Gift-Raupen quälen wieder Berliner Allergiker

Mit den steigenden Temperaturen werden in deutschen Großstädten die Eichenprozessionsspinner wieder zur Gefahr. Im Süden und in der Mitte Deutschlands ist es schon so warm, dass sich die Städte darauf vorbereiten, die haarigen Raupen aus der Luft zu bekämpfen.

Foto: dapd

Spaziergänger aufgepasst: Mit steigenden Temperaturen sind auch in diesem Jahr wieder Eichenprozessionsspinner in Berliner Gärten, Parks und Wäldern unterwegs. Die feinen Haare der winzigen Falterraupen, die ausschließlich an Eichen zu finden sind, können beim Einatmen und bei Hautberührung zu schmerzhaften allergischen Reaktionen führen.

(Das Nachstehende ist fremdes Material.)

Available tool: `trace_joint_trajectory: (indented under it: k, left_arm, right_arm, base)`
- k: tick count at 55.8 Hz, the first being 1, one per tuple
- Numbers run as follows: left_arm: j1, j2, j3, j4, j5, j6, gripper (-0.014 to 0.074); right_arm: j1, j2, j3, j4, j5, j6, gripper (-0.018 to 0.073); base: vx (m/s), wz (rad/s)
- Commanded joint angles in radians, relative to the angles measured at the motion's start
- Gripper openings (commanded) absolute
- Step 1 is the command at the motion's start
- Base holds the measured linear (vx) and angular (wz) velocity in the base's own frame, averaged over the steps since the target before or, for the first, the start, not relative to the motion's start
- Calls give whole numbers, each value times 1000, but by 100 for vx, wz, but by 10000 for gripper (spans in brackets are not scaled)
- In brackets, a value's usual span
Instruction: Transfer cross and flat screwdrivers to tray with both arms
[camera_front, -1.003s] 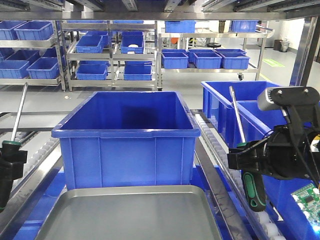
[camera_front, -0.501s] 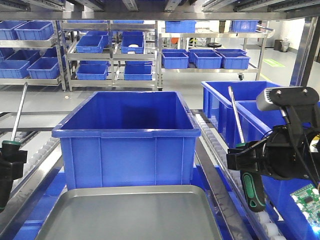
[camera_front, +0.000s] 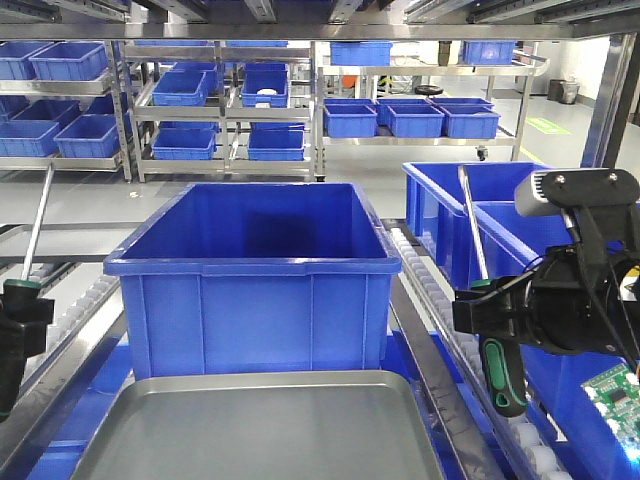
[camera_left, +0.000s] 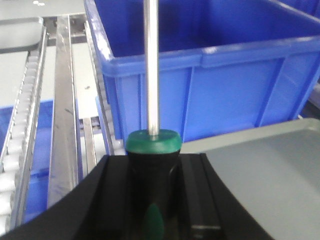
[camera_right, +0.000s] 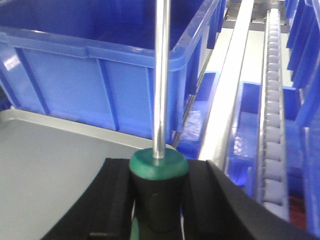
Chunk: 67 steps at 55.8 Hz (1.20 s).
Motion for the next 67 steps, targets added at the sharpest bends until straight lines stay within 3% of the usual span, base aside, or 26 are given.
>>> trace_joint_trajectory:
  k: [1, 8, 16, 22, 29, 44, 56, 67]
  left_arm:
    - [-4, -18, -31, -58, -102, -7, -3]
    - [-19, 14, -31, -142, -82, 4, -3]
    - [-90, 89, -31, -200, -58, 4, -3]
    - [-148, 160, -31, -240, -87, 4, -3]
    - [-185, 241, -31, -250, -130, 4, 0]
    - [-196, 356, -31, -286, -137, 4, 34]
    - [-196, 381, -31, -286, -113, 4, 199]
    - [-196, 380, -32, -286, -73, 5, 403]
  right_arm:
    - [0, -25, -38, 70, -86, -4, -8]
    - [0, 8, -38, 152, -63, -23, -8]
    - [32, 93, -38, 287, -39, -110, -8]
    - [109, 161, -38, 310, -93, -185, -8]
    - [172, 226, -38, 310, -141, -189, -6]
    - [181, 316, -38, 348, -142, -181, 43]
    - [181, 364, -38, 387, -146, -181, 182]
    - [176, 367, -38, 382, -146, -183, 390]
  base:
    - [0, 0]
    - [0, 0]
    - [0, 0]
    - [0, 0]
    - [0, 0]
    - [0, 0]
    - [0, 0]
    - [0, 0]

In der kommenden Woche werde ein Hubschrauber gut 150 Hektar Stadtwald mit einem biologischen Insektizid besprühen, kündigte das Umweltamt in Frankfurt am Main an. Zusätzlich sollen 5500 Eichen in Grünanlagen, an Schulen und Kindergärten einzeln vom Boden aus behandelt werden. Mit der Aktion will das Amt die Ausbreitung der giftigen Tiere einschränken.

Auch in Berlin sind die Falter und ihre Raupen seit einigen Jahren auf dem Vormarsch, sie breiten sich in der Stadt von West nach Ost aus. Mit steigenden Temperaturen werden die Tiere in den kommenden Wochen ihre giftigen Haare entwickeln, die heftige allergische Reaktionen hervorrufen können: Beim Kontakt mit der Haut von Menschen führen sie zu Ausschlag, werden sie über den Wind verteilt, können sie sogar Asthma auslösen.

Die braunen Schmetterlinge der Eichenprozessionsspinner sind dagegen ungefährlich. Die Raupen und ihre Gespinste sind vor allem in den Berliner Parks zu finden - im vergangenen Jahr war Spandau stark betroffen. Wer ein Gespinst entdeckt, sollte es allerdings nicht im Alleingang entfernen, sondern das betreffende Bezirksamt informieren. Im Zweifelsfall hilft auch das Pflanzenschutzamt.